This preface is a high-level introduction to formal verification. It then goes into the details of what a formal verification tool looks like, and which aspects of such tools we will discuss in later posts.

Formal logics deal with reasoning in the context of a formal framework. For example, a type system is a formal framework. Strongly-typed programming languages rely on type systems to (dis)prove that programs are well-typed. For example, consider the following Rust function.

fn main() {
fn demo(n: usize) -> usize {
    let mut res = n;
    if n % 2 == 0 {
        res = 2*n;
    } else {
        res = 2*n + 1;
    return res;
println!("demo(7): {}", demo(7))

When the Rust compiler type-checks this function, it goes through its body and aggregates some constraints. These constraints are an abstraction of the definition that the type system can reason about to (dis)prove that the program respects some type-related properties. For instance, let mut res = n; is abstracted as "res has the same type as n". The fact that, at this point, res is equal to n is not relevant for type-checking.

Rust's most peculiar feature is the notion of ownership and the associated borrow-checker. Similar to type-checking, borrow-checking abstracts the actual code to encode it in a framework so that it can reason about the program. Type-checking's core notion is that of types, and the equivalent for borrow-checking is lifetimes, i.e. the length of time for which some data exists and can be used.

Understanding lifetimes and the borrow-checker is not required for the next chapters. It is presented here as an example of encoding a problem in a framework where constraints can be constructed. Looking at these constraints, a tool (the borrow-checker here) can draw conclusion regarding the (un)safety of the program.

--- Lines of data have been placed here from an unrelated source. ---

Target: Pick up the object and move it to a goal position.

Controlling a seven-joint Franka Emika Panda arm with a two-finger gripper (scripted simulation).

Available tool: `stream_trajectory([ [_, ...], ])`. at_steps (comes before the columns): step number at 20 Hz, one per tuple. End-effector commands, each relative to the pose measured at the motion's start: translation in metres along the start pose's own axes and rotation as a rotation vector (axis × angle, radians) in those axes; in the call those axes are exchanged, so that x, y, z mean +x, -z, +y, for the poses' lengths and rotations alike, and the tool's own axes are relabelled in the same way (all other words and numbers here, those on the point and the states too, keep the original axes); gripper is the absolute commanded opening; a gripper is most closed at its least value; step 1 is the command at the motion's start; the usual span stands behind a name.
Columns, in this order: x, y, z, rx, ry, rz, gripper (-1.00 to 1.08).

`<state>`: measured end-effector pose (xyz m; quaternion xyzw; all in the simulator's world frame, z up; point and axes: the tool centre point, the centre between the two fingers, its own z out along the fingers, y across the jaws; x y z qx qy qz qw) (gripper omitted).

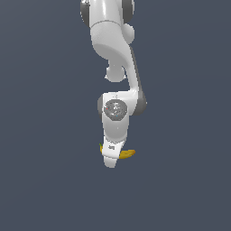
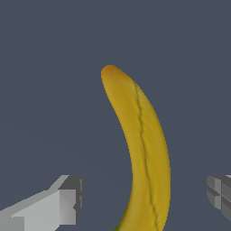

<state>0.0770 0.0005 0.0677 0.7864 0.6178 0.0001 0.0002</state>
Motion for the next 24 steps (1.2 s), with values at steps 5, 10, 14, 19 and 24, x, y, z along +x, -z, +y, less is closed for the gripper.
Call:
stream_trajectory([
  [5,0.000,-0.023,-0.001,0.001,0.003,0.000,1.00],
  [10,0.000,-0.046,-0.001,0.000,0.005,0.000,1.00],
  [14,0.000,-0.049,0.000,0.000,0.005,0.000,1.00],
  [19,0.000,-0.049,0.000,0.000,0.005,0.000,-1.00],
  [24,0.000,-0.049,0.000,0.000,0.005,0.000,-1.00],
])
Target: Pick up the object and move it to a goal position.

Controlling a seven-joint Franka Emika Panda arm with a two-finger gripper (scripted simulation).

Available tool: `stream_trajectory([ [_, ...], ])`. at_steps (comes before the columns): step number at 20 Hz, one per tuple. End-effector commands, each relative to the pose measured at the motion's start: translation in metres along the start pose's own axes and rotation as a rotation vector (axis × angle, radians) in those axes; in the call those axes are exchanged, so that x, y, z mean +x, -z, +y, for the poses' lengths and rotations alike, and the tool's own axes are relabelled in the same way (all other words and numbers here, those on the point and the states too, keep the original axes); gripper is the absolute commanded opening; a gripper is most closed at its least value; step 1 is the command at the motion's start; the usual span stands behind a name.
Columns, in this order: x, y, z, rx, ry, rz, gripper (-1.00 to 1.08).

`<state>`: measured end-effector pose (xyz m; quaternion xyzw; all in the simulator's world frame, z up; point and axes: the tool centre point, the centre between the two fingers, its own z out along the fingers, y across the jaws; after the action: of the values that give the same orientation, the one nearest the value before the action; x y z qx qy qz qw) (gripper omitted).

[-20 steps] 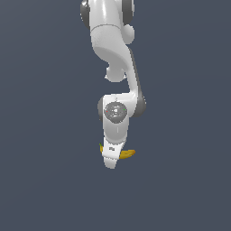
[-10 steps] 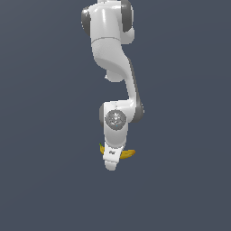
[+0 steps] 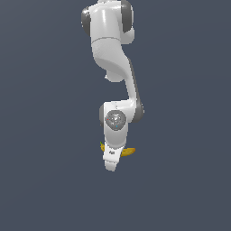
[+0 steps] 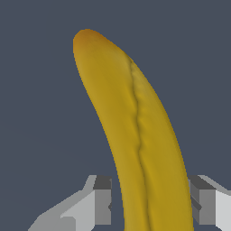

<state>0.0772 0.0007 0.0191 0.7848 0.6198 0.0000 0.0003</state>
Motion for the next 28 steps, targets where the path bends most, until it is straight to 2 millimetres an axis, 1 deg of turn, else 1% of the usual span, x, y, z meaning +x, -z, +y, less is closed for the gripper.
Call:
stream_trajectory([
  [1,0.000,0.000,0.000,0.001,0.000,0.000,-1.00],
  [5,-0.001,0.002,0.000,0.000,0.000,0.000,-1.00],
  [8,-0.003,0.010,-0.001,0.000,0.000,0.000,-1.00],
  [11,-0.006,0.021,-0.002,0.000,0.000,0.000,-1.00],
  [14,-0.011,0.039,-0.004,0.000,0.000,-0.001,-1.00],
  [17,-0.017,0.062,-0.006,0.000,0.000,-0.001,-1.00],
  [20,-0.025,0.091,-0.009,0.000,0.001,-0.002,-1.00],
  [28,-0.049,0.184,-0.018,0.000,0.002,-0.001,-1.00],
])
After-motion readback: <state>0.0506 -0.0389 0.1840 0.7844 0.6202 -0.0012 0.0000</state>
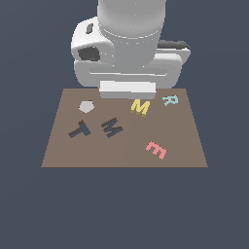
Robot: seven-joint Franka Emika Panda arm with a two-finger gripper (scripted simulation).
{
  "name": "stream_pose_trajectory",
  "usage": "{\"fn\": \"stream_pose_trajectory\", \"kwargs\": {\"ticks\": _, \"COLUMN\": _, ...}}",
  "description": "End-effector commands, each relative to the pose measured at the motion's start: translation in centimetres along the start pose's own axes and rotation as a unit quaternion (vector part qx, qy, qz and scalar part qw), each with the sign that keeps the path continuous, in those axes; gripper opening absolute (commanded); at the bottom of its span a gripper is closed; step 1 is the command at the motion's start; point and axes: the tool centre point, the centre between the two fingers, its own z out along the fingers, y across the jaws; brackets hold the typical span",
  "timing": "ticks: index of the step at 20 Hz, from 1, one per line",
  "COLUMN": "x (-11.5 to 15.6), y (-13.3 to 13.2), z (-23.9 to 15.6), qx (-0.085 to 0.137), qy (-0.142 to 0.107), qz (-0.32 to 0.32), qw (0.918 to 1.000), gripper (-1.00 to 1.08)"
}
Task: Insert a designated object into the corresponding slot on a board.
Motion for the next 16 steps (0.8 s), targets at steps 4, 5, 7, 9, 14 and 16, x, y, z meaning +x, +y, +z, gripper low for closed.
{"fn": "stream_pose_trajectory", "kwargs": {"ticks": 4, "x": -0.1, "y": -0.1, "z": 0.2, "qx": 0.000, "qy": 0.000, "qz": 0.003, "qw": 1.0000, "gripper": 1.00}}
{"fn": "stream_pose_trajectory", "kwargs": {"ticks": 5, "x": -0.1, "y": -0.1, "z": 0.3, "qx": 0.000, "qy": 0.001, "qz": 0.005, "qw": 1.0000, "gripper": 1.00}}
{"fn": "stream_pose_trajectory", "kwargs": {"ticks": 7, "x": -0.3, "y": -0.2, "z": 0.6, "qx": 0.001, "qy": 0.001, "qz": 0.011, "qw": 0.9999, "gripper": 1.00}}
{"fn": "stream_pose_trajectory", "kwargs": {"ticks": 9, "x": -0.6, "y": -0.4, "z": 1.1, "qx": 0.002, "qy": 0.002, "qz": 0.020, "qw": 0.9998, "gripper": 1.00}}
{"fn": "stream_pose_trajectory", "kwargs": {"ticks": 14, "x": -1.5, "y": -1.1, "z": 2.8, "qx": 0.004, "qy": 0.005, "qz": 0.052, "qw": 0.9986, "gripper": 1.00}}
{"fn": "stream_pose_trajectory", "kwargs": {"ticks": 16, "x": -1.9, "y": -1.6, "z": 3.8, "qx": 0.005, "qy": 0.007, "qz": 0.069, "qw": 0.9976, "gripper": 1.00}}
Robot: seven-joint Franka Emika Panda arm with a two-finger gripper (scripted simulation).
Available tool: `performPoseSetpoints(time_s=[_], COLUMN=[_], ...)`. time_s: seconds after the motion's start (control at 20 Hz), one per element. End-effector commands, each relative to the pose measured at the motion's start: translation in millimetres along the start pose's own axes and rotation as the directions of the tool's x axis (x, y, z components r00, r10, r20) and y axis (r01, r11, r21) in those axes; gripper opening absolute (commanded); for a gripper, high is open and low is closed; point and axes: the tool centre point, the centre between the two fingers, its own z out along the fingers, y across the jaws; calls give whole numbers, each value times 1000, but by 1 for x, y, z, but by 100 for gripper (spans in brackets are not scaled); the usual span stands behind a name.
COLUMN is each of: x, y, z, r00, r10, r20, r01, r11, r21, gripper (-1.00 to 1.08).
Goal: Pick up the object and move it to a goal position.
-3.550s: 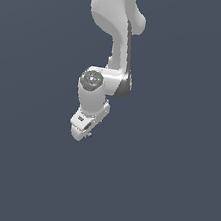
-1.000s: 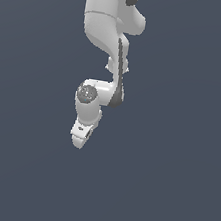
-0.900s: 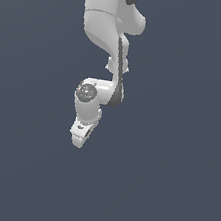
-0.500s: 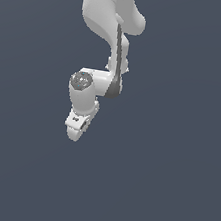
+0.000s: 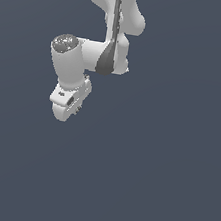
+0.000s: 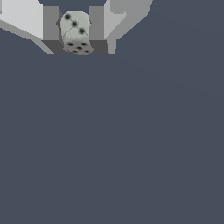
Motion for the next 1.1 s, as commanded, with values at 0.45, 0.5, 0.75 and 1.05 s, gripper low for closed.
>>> performPoseSetpoints(time_s=[0.45, 0.5, 0.75, 1.05], x=[-58, -62, -79, -89], y=[-12, -12, -14, -14], z=[-121, -130, -163, -182], r00=[1000, 1000, 1000, 1000], r10=[-1, -1, 0, 1], r20=[-3, -3, -3, -2], r01=[1, 1, 0, -1], r11=[1000, 1000, 1000, 1000], r21=[0, 0, 0, 0], gripper=[-100, -100, -100, -100])
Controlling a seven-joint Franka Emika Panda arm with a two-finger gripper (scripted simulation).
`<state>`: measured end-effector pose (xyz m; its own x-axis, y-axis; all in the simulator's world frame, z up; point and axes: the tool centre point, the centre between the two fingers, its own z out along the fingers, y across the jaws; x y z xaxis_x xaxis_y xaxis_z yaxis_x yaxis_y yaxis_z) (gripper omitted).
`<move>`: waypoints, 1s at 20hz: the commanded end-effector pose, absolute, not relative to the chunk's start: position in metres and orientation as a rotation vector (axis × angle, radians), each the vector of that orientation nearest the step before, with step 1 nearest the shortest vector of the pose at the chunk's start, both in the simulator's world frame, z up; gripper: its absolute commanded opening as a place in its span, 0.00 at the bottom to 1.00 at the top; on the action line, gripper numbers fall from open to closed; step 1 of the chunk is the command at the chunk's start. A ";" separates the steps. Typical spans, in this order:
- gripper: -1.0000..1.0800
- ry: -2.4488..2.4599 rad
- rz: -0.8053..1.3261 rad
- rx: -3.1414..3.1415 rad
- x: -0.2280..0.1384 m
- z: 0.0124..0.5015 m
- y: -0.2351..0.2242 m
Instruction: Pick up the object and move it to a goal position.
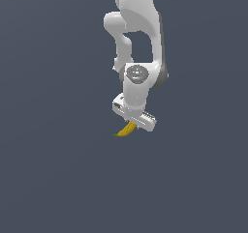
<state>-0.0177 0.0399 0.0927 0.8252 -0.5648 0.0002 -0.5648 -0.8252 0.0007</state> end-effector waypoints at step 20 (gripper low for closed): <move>0.00 -0.930 0.002 3.000 0.083 0.240 0.083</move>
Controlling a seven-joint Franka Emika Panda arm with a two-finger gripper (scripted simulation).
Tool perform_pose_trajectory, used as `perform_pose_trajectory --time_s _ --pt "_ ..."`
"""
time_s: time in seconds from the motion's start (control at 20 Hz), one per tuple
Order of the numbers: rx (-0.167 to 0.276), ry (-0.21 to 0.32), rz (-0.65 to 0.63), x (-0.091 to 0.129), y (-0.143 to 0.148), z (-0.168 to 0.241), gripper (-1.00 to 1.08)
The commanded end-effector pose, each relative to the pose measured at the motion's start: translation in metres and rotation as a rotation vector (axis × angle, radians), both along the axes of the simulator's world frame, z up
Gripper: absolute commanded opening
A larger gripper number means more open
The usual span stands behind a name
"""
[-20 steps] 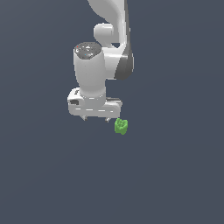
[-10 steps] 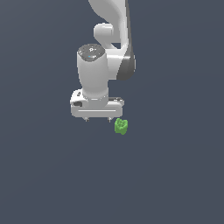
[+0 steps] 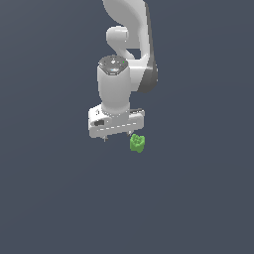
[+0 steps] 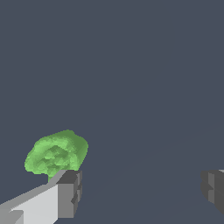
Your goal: Pick up the object and move it to a goal position.
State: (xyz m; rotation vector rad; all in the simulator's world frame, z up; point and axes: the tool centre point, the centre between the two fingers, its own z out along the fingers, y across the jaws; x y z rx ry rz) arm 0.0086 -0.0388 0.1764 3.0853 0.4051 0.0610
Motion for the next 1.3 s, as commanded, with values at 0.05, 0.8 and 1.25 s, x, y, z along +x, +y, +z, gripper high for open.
perform_pose_trajectory --time_s 0.05,0.8,1.25 --pt "-0.002 0.008 0.113 -0.004 0.01 -0.007 1.0" --pt "-0.005 0.037 0.603 -0.023 0.054 -0.032 1.0" --pt "-0.002 0.047 0.863 -0.035 0.077 -0.044 1.0"
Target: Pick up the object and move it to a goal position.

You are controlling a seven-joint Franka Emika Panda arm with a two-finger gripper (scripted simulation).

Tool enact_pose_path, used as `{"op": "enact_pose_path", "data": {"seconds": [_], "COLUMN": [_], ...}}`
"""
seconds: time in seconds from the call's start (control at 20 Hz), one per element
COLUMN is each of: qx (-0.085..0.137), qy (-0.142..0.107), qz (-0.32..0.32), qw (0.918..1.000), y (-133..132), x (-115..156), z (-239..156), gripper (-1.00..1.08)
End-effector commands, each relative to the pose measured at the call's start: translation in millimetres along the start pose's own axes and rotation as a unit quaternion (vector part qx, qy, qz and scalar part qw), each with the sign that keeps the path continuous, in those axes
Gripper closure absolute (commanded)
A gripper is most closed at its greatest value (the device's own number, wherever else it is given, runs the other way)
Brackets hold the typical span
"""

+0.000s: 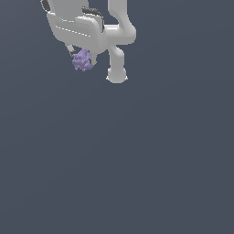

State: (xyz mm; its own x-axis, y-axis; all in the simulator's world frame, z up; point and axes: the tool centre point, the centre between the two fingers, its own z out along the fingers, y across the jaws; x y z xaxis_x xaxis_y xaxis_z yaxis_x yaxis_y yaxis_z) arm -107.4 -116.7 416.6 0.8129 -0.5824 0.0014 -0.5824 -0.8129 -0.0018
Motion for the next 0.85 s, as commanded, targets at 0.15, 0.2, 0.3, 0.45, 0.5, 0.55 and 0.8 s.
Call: {"op": "enact_pose_path", "data": {"seconds": [0.15, 0.2, 0.3, 0.45, 0.5, 0.55, 0.8], "qx": [-0.001, -0.001, -0.001, -0.001, -0.001, -0.001, -0.001], "qy": [-0.001, -0.001, -0.001, -0.001, -0.001, -0.001, -0.001], "qz": [-0.001, -0.001, -0.001, -0.001, -0.001, -0.001, -0.002], "qw": [1.0, 1.0, 1.0, 1.0, 1.0, 1.0, 1.0], "y": [16, 18, 22, 26, 27, 28, 30], "x": [-2, -2, -2, -2, -2, -1, -1], "z": [-44, -51, -62, -74, -77, -80, -86], "gripper": [1.08, 1.08, 1.08, 1.08, 1.08, 1.08, 1.08]}}
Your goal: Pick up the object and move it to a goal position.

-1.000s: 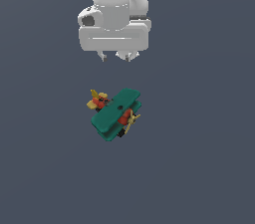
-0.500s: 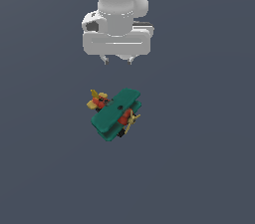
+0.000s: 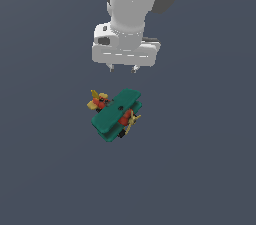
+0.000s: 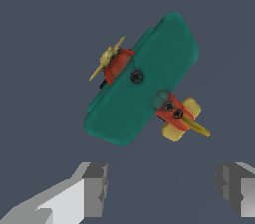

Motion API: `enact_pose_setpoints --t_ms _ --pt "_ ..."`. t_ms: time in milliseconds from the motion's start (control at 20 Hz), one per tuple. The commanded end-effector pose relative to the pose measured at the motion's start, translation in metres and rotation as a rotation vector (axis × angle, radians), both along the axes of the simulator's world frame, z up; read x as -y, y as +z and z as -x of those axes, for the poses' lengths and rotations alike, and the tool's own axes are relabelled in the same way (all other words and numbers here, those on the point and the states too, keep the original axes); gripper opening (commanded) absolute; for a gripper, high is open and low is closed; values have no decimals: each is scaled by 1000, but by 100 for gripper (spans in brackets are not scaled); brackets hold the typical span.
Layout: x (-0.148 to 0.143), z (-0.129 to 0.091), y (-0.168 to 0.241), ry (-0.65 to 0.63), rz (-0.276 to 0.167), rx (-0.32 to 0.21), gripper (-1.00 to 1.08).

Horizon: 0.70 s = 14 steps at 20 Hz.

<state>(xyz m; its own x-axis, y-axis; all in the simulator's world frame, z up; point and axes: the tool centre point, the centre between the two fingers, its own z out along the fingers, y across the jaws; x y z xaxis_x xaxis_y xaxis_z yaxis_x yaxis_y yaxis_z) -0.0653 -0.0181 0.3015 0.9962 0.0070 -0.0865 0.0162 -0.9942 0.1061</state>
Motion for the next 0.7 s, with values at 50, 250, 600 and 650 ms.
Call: enact_pose_setpoints --t_ms 50,250,600,650 --pt "-7 0 -15 -4 48 -38 68" --pt "-15 0 -33 -9 112 -78 68" --pt "-28 0 -62 -15 237 -133 68" --pt "-30 0 -66 -15 256 -140 68"
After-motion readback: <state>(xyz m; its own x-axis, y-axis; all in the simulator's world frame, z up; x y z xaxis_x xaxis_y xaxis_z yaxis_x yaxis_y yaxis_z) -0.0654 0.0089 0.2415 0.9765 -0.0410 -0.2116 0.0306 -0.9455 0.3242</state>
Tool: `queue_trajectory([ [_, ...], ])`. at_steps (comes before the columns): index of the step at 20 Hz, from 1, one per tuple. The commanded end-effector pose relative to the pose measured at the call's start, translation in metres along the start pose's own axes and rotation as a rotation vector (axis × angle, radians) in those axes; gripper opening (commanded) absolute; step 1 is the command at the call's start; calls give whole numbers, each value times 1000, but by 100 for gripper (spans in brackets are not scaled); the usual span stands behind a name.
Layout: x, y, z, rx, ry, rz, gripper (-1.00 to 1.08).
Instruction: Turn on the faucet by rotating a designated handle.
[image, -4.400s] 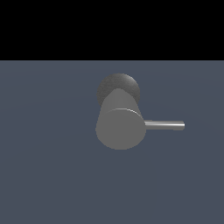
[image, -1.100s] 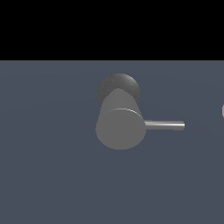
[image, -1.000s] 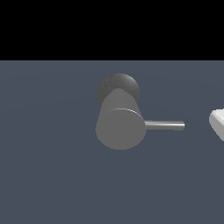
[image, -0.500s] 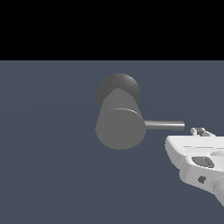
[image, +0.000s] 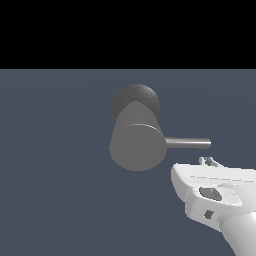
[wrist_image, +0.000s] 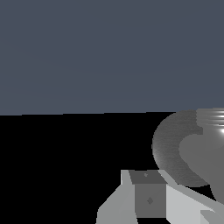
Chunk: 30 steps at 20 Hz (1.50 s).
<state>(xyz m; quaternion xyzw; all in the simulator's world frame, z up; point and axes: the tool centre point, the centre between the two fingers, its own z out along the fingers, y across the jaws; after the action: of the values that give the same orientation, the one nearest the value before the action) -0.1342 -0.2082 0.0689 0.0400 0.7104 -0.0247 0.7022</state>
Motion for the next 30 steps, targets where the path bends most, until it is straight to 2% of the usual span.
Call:
queue_trajectory([
  [1,1,0,0,0,3,4,-100],
  [10,-7,26,6,-61,-12,-30,-100],
  [15,-7,26,6,-62,-12,-29,-100],
  [30,-58,23,5,-62,-12,-30,-100],
])
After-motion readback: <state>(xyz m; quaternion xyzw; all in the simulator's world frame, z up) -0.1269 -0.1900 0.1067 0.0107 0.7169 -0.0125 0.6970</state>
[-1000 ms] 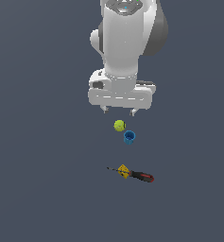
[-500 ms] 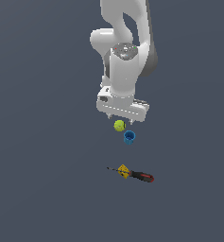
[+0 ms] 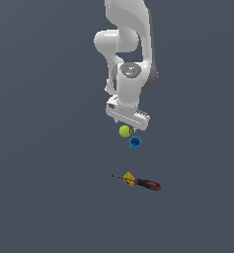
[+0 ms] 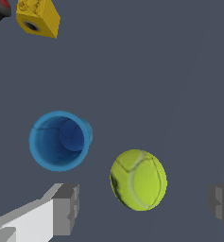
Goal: Pick up a designated object from a clutter of objects.
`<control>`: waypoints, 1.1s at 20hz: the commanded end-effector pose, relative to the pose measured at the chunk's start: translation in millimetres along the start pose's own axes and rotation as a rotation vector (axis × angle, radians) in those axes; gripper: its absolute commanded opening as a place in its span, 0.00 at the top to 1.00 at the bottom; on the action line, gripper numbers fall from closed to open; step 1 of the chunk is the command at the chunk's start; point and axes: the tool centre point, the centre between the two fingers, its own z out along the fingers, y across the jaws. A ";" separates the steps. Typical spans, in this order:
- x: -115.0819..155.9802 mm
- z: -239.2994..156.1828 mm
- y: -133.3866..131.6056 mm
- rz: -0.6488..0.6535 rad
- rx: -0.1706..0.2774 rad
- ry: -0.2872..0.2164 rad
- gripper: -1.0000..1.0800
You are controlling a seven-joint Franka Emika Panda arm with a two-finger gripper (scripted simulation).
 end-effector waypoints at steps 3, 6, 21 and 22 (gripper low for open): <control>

Consider the following Rust function, where 'a is a lifetime parameter.

fn main() {
fn demo<'a>(n: &'a mut usize) -> &'a mut usize {
    let mut res = *n;
    res += 1;
    // error[E0515]: cannot return reference to local variable `res`
    return &mut res;
    //     ^^^^^^^^ returns a reference to data owned by the current function

Now, this code does not compile because of the notion of ownership. Here, the function's body owns res since it created (allocated) it and, since it does not transfer res itself to the caller (only &mut res), res is freed when we exit the body of the function (res's owner):

  • i) res only lives for the lifetime 'demo (lifetime of the body of demo)
  • ii) demo returns a mutable reference to res
  • iii) the output of demo is a mutable reference of the same lifetime 'a as its input

The compiler can then infer that demo's output has lifetime 'demo from i) and ii), and thus 'a must be equal to 'demo from iii). However, it follows from iii) that 'a must, in general, live strictly longer (be valid for longer) than 'demo. So, we have 'a > 'demo and since 'a = 'demo, we reach a contradiction: 'demo > 'demo. This means that there is no solution to the constraints, and the compiler proceeds to reject the program by telling us that res does not live long enough.

Type-checking and borrow-checking are examples of verification processes. In both cases, the semantics of the program is encoded in a proof system. The encoding of the program and the rules of the proof system let the compiler build a set of constraints.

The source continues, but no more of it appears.